- **What you have to do**
All of the data should be restated word for word, with the pictures omitted.
*** Records shown ***
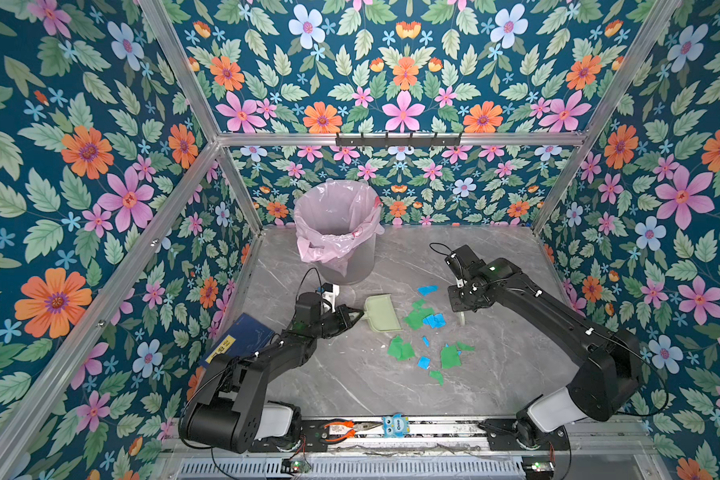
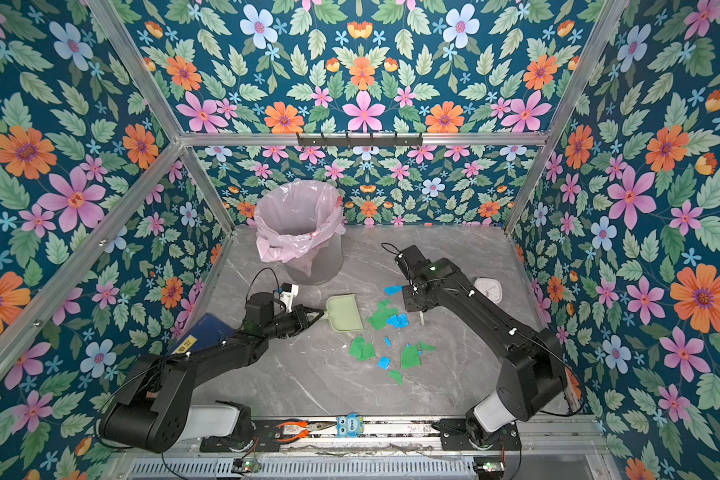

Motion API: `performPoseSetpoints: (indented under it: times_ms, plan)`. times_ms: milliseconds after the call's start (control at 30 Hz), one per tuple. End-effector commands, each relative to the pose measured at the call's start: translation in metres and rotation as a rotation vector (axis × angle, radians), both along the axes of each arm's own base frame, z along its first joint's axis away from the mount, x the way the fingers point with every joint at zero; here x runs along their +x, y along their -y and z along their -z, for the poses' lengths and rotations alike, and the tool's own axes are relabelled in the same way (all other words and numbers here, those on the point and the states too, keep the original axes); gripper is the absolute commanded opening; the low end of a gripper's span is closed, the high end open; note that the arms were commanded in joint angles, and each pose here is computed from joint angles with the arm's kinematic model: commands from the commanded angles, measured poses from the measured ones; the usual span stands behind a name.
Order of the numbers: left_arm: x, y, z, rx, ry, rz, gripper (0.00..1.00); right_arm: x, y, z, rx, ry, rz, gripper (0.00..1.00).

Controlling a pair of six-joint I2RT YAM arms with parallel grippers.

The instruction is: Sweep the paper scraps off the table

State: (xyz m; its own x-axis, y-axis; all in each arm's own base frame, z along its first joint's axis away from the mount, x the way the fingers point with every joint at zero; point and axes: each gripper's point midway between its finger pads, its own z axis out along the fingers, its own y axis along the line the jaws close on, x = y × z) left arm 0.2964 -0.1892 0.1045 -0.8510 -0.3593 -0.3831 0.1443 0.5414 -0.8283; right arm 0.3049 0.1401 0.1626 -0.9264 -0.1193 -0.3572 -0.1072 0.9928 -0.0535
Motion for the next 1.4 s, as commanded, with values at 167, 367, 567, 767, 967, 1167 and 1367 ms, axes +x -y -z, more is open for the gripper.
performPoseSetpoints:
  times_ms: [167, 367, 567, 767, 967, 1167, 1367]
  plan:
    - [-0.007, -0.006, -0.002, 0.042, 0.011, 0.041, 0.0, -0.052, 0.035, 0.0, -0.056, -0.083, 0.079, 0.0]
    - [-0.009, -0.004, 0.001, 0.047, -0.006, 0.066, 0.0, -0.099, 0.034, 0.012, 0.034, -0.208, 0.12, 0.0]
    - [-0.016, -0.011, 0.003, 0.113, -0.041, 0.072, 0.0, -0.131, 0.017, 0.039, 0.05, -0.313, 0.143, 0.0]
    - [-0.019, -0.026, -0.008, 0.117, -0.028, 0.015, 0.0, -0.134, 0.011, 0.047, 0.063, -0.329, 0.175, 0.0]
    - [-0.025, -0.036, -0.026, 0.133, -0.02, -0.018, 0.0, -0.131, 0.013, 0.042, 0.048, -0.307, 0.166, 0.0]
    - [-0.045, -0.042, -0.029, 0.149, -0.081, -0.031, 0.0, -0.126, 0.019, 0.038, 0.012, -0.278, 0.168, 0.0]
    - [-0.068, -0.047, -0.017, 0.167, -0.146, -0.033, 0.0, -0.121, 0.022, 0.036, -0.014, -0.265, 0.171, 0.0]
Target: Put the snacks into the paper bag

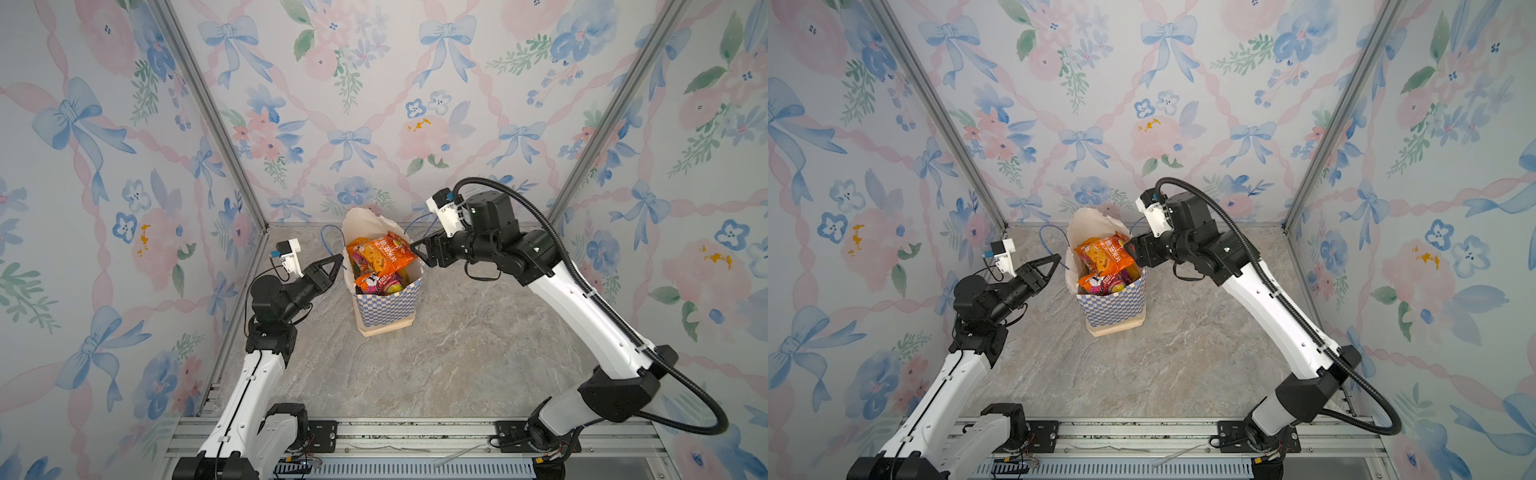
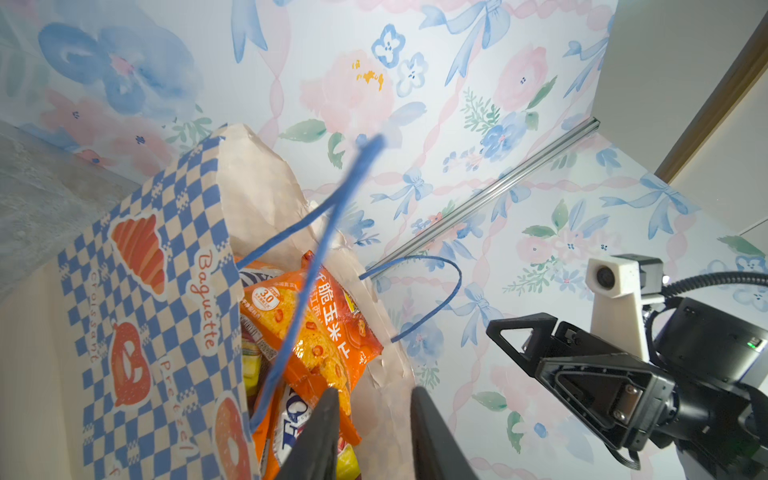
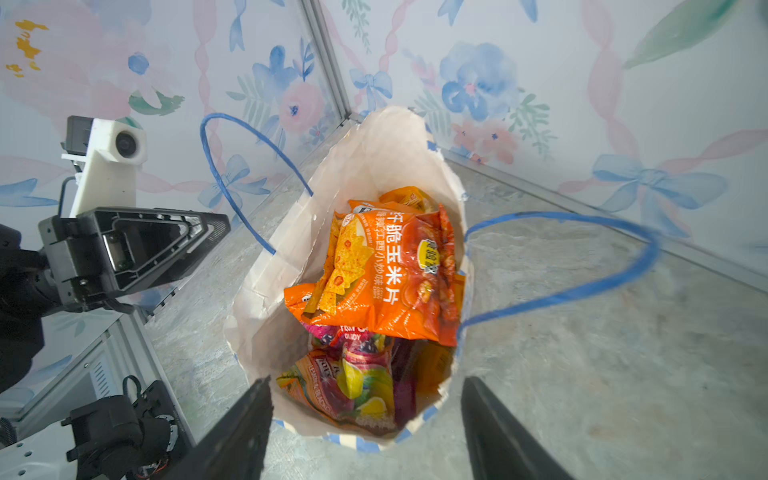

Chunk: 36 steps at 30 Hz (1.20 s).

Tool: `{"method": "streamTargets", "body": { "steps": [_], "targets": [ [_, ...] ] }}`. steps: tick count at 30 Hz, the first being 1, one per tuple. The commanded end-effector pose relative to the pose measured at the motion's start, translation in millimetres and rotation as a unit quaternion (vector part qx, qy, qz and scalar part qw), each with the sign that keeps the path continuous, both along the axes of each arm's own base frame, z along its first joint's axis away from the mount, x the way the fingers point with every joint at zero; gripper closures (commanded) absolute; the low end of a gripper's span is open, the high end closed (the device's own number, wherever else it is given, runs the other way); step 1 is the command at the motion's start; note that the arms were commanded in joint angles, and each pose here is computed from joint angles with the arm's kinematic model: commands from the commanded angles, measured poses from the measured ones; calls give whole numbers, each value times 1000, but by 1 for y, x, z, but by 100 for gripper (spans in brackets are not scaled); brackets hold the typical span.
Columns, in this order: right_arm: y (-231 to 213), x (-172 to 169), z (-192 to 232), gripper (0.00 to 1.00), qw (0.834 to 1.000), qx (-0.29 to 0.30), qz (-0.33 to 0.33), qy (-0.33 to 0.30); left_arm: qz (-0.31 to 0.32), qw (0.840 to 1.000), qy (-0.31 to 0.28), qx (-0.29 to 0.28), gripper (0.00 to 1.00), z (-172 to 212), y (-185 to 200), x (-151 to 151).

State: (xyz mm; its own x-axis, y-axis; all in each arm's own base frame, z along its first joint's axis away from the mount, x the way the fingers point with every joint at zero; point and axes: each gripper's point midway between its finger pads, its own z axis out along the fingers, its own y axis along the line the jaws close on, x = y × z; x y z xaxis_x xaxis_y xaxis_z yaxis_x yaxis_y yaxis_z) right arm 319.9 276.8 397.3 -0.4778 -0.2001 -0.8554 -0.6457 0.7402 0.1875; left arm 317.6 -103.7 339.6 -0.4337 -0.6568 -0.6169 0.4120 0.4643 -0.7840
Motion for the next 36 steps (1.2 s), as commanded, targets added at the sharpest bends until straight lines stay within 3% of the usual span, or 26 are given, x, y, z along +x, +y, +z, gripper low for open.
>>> {"method": "streamTargets", "body": {
  "steps": [1,6,10,16,17,18,26,32,36],
  "targets": [
    [-53,-11,1,27,998,-42,-48,-29,42,997,-45,54,63,30,14,-11],
    [-130,-16,-2,24,986,-60,-140,-65,122,982,-64,126,50,37,40,-17],
    [-193,-9,-19,19,964,-72,-239,-95,164,971,-71,161,43,28,55,-14],
    [-244,1,-58,17,944,-67,-313,-78,196,959,-60,193,37,3,69,-2],
    [-248,3,-65,17,942,-69,-320,-75,201,957,-63,200,31,0,71,0],
    [-253,6,-73,17,939,-71,-328,-73,209,954,-62,206,2,-6,74,2],
    [-275,29,-150,17,920,-79,-374,-87,308,926,-43,216,2,-50,115,8],
    [-291,43,-207,17,903,-87,-409,-100,336,912,-36,234,2,-78,128,13],
    [-291,55,-236,18,903,-91,-412,-84,356,899,-30,253,2,-95,136,15]
  ]
}}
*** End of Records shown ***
- **Exercise solution**
Motion API: `performPoseSetpoints: (indented under it: times_ms, plan)`. times_ms: milliseconds after the call's start (control at 30 Hz), one per tuple. End-effector commands, each relative to the pose measured at the call's start: translation in metres and rotation as a rotation vector (axis × angle, radians), both along the axes of each arm's own base frame, z along its first joint's axis away from the mount, x the way the fingers point with every joint at zero; here x runs along their +x, y along their -y and z along their -z, for the poses' lengths and rotations alike, and the tool's own axes are relabelled in the same way (all other words and numbers here, those on the point and the states too, keep the original axes); gripper is the absolute commanded opening; the low end of a gripper's span is closed, the high end open; note that the arms were commanded in joint angles, and each pose here is computed from joint angles with the arm's kinematic model: commands from the commanded angles, measured poses from the measured ones; the usual span stands behind a name.
Order of the numbers: left_arm: x, y, z, rx, ry, rz, gripper (0.00..1.00); right_arm: x, y, z, rx, ry, rz, gripper (0.00..1.00).

Controlling a pair of six-joint I2RT YAM arms with parallel grippers.

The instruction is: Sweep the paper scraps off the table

State: (xyz m; its own x-axis, y-axis; all in each arm's own base frame, z along its first joint's axis away from the mount, x the way the fingers point with every joint at zero; point and axes: each gripper's point midway between its finger pads, its own z axis out along the fingers, its own y axis along the line the jaws close on, x = y × z) left arm 0.2964 -0.1892 0.1045 -0.8510 -0.3593 -0.3831 0.1443 0.5414 -0.8283; right arm 0.3049 0.1401 0.1626 -0.9264 -0.1193 -0.3572 -0.1072 0.9928 -0.0535
Motion for the next 1.4 s, as commanded, with values at 167, 367, 567, 767, 967, 1167 and 1367 ms, axes +x -y -z, more is open for the gripper.
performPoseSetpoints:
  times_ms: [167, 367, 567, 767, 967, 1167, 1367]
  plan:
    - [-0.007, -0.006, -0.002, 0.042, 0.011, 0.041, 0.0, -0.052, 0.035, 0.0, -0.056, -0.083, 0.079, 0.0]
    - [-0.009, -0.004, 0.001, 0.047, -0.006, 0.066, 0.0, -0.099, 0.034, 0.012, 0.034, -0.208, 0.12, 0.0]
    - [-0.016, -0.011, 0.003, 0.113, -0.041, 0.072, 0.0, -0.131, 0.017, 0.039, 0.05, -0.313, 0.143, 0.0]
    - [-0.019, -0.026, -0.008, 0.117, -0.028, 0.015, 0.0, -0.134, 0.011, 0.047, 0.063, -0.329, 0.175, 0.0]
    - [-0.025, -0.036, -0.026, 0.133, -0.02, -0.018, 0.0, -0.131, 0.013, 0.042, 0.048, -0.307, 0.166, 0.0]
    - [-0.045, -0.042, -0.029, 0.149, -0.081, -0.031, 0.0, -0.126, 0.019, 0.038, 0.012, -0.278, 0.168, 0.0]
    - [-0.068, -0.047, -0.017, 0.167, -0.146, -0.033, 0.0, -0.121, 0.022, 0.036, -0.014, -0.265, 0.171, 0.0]
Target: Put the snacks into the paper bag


Chunk: 36 steps at 30 Hz (1.20 s).

Tool: `{"method": "streamTargets", "body": { "steps": [_], "targets": [ [_, ...] ] }}`. steps: tick count at 30 Hz, the first being 1, one per tuple. The commanded end-effector pose relative to the pose measured at the motion's start, translation in millimetres and rotation as a unit quaternion (vector part qx, qy, qz and scalar part qw), each with the sign that keeps the path continuous, both along the axes of each arm's own base frame, z along its first joint's axis away from the mount, x the way the fingers point with every joint at zero; gripper closures (commanded) absolute; the low end of a gripper's span is open, the high end closed (the device's own number, wherever else it is given, runs the other way); step 1 is the command at the motion's start; note that the arms were commanded in joint angles, and each pose here is computed from joint angles with the arm's kinematic model: commands from the commanded angles, measured poses from the measured ones; calls give whole numbers, each value times 1000, but by 1 for y, x, z, but by 100 for gripper (spans in brackets are not scaled); brackets hold the typical span.
Columns, in this order: right_arm: y (-231 to 213), x (-172 to 169), z (-192 to 232), gripper (0.00 to 1.00), qw (0.834 to 1.000), qx (-0.29 to 0.30), qz (-0.33 to 0.33), qy (-0.33 to 0.30); left_arm: qz (-0.31 to 0.32), qw (0.840 to 1.000), qy (-0.31 to 0.28), qx (-0.29 to 0.28), gripper (0.00 to 1.00), z (-172 to 212), y (-185 to 200), x (-151 to 151).

State: (xyz mm; its own x-axis, y-axis; all in each arm's own base frame, z along its first joint's axis away from the mount, x the way the fingers point with every joint at zero; point and axes: each gripper's point midway between its finger pads, its own z axis out along the fingers, its own y axis along the line the jaws close on, x = y × z; x y z xaxis_x xaxis_y xaxis_z yaxis_x yaxis_y yaxis_z) right arm 319.9 276.8 397.3 -0.4778 -0.2001 -0.8554 -0.6457 0.7402 0.1875; left arm 317.6 -103.7 339.6 -0.4337 -0.6568 -0.6169 0.4120 0.4643 -0.7840
Motion for the next 36 steps (1.2 s), as commanded, targets added at the sharpest bends until straight lines stay within 3% of the usual span, or 26 are given, x, y, z along +x, +y, +z, gripper low for open.
>>> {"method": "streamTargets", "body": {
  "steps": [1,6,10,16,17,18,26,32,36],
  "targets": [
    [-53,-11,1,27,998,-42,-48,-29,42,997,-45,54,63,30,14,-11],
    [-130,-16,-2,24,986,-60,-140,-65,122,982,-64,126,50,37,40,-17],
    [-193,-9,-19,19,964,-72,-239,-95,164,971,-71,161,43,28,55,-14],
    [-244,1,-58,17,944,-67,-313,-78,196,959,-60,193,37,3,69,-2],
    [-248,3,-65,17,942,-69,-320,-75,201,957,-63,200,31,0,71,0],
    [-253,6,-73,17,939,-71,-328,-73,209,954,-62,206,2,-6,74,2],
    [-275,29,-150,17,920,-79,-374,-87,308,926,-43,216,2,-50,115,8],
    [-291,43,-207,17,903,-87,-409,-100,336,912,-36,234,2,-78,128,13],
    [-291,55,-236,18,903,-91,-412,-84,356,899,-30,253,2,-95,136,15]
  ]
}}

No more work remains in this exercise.